- [What the task asks]: Report each line of the data that includes the word "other".

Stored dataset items
_____
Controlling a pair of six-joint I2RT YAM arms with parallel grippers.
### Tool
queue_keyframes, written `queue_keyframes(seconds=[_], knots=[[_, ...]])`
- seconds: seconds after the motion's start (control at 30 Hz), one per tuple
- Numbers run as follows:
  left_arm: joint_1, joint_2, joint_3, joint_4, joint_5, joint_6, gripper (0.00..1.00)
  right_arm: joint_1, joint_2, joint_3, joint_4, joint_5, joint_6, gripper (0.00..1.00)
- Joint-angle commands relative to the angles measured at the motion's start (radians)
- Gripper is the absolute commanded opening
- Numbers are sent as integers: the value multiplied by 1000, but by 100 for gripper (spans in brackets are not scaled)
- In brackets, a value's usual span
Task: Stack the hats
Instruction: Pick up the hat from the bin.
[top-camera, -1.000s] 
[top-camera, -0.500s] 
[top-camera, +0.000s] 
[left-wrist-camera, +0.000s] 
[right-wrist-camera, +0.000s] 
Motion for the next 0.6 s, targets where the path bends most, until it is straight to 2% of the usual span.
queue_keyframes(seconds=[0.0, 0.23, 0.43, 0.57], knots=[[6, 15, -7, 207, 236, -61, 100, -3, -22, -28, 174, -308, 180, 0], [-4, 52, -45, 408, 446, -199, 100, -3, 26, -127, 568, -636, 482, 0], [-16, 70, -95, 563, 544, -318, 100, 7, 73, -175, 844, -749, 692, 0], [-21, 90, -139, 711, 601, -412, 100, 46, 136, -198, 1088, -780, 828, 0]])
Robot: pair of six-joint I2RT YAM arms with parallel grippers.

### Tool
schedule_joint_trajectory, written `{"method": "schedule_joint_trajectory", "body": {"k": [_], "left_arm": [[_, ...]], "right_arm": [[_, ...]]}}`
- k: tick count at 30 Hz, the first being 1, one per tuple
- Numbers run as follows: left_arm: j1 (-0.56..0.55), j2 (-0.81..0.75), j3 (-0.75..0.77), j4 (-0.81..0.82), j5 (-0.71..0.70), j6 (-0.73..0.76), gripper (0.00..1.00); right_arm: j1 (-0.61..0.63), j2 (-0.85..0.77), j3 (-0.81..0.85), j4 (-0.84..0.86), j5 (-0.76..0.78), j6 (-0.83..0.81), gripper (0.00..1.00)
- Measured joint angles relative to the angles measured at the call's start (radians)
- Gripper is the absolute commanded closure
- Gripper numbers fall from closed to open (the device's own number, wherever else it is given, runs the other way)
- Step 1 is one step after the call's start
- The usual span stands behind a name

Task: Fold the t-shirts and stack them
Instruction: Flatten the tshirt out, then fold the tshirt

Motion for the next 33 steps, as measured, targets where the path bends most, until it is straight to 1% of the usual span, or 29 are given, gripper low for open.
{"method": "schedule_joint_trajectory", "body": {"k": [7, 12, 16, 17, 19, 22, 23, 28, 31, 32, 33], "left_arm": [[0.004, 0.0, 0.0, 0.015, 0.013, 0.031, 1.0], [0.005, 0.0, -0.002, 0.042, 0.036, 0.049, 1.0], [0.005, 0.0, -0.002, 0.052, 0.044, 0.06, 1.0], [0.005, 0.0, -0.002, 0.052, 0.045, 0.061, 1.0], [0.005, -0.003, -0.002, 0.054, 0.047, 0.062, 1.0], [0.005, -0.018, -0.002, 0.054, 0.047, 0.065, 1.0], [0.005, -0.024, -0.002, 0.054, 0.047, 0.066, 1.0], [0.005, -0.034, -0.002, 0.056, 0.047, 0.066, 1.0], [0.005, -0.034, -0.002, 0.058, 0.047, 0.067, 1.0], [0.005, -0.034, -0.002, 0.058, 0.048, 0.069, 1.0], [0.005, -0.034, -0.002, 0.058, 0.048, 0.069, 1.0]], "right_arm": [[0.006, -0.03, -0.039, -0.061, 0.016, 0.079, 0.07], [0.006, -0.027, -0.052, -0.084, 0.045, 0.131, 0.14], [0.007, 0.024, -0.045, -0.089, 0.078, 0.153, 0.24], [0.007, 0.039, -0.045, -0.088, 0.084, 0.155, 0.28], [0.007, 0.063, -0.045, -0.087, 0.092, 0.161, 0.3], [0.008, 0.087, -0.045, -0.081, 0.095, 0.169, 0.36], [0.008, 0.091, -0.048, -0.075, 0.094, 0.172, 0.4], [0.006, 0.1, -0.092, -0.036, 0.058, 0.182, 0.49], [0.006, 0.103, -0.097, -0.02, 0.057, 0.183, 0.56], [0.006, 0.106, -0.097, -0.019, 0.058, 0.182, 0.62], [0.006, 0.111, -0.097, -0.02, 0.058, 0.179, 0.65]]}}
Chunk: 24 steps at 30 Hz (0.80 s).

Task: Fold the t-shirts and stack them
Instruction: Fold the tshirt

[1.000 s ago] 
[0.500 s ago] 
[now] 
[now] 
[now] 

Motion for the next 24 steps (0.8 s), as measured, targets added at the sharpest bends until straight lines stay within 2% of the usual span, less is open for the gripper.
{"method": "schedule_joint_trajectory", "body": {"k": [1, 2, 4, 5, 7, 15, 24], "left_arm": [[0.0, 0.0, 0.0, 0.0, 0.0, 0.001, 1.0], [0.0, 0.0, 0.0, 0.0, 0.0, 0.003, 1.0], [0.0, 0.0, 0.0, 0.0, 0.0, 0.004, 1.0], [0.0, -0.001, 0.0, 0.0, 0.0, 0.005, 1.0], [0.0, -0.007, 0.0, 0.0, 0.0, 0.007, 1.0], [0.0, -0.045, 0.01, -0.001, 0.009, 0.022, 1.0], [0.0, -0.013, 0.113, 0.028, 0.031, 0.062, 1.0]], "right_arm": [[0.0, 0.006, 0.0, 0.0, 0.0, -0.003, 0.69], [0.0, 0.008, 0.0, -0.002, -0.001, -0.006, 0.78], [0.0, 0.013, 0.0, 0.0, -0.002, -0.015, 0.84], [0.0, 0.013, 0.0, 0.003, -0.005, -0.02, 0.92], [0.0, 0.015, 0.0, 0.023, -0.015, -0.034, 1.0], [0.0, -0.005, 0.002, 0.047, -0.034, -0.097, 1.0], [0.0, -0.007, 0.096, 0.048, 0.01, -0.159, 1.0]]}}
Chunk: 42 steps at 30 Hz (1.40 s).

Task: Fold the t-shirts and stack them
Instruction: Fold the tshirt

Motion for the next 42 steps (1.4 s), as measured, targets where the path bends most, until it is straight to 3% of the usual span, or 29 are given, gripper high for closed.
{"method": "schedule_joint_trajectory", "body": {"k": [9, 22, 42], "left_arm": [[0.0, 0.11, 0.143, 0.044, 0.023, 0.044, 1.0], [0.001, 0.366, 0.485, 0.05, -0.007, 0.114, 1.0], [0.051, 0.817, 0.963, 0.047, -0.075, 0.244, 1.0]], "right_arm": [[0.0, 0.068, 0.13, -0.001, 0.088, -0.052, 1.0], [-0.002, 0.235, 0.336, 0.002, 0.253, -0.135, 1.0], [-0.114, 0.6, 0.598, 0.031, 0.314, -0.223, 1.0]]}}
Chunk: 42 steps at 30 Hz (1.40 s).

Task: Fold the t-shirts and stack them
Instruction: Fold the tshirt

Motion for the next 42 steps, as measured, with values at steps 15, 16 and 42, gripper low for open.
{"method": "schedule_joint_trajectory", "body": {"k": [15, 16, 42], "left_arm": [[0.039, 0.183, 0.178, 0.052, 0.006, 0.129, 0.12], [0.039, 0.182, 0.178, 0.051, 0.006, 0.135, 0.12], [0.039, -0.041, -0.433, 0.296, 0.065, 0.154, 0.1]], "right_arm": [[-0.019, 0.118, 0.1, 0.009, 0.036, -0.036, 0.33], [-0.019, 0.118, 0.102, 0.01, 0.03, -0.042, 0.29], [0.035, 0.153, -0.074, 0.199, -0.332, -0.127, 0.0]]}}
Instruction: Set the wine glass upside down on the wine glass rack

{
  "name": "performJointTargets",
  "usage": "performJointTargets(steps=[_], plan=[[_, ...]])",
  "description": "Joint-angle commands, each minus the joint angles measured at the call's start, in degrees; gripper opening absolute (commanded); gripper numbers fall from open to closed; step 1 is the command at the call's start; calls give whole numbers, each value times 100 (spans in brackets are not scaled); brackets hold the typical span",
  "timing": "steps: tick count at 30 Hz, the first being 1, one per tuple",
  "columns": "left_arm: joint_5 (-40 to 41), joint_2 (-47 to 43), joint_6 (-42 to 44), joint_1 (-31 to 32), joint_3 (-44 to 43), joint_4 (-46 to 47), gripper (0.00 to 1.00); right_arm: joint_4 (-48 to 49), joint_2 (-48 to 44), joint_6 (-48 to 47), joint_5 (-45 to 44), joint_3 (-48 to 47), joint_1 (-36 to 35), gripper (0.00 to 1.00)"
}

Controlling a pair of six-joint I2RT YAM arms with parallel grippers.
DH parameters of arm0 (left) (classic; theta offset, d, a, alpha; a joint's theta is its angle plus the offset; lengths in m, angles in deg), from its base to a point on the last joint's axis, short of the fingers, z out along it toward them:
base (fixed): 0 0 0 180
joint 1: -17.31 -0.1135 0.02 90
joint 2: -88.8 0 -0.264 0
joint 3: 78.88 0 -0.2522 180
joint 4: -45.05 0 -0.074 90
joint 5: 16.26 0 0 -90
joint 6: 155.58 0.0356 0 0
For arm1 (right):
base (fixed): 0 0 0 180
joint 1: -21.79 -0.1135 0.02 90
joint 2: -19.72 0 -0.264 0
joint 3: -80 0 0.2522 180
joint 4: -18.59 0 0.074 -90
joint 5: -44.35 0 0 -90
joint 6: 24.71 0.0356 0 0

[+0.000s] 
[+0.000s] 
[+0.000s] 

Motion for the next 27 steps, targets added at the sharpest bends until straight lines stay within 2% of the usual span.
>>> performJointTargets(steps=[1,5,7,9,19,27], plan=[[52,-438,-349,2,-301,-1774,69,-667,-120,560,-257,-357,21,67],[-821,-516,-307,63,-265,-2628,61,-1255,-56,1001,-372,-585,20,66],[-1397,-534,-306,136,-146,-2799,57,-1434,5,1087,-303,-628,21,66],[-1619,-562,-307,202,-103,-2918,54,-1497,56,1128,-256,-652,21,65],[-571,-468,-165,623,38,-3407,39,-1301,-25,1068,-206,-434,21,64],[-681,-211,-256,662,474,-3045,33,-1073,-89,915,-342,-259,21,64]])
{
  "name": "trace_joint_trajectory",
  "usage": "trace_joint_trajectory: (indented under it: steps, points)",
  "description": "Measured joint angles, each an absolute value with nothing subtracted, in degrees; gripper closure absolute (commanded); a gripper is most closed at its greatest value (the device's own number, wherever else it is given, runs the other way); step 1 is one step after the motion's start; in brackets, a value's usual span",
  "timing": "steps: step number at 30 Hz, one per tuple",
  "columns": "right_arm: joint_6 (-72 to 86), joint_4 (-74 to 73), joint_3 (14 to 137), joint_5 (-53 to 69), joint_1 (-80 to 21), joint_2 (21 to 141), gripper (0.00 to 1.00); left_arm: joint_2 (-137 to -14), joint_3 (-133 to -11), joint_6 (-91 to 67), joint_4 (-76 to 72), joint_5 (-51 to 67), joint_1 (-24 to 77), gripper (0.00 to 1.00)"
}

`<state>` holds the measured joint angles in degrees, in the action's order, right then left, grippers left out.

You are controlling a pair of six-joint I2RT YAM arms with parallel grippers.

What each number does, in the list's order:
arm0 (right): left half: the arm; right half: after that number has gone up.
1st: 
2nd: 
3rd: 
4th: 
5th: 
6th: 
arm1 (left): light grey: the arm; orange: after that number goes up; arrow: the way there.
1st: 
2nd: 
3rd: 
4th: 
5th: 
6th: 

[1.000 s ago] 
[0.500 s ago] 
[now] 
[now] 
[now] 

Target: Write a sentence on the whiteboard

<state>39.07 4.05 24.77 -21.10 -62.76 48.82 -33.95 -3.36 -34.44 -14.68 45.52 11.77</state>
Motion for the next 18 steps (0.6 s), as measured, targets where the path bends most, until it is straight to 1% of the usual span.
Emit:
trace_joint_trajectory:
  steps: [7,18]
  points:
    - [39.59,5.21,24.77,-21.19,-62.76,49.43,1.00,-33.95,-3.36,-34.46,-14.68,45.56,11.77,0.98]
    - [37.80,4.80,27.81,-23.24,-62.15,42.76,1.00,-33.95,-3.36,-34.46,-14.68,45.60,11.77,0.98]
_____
- [Response area]:
- Gripper numbers fall from closed to open (the device's own number, wherever else it is given, runs the other way)
  "description": "Measured joint angles, each an absolute value with nothing subtracted, in degrees; gripper closure absolute (commanded); a gripper is most closed at its greatest value (the device's own number, wherever else it is given, runs the other way); step 1 is one step after the motion's start; in brackets, a value's usual span",

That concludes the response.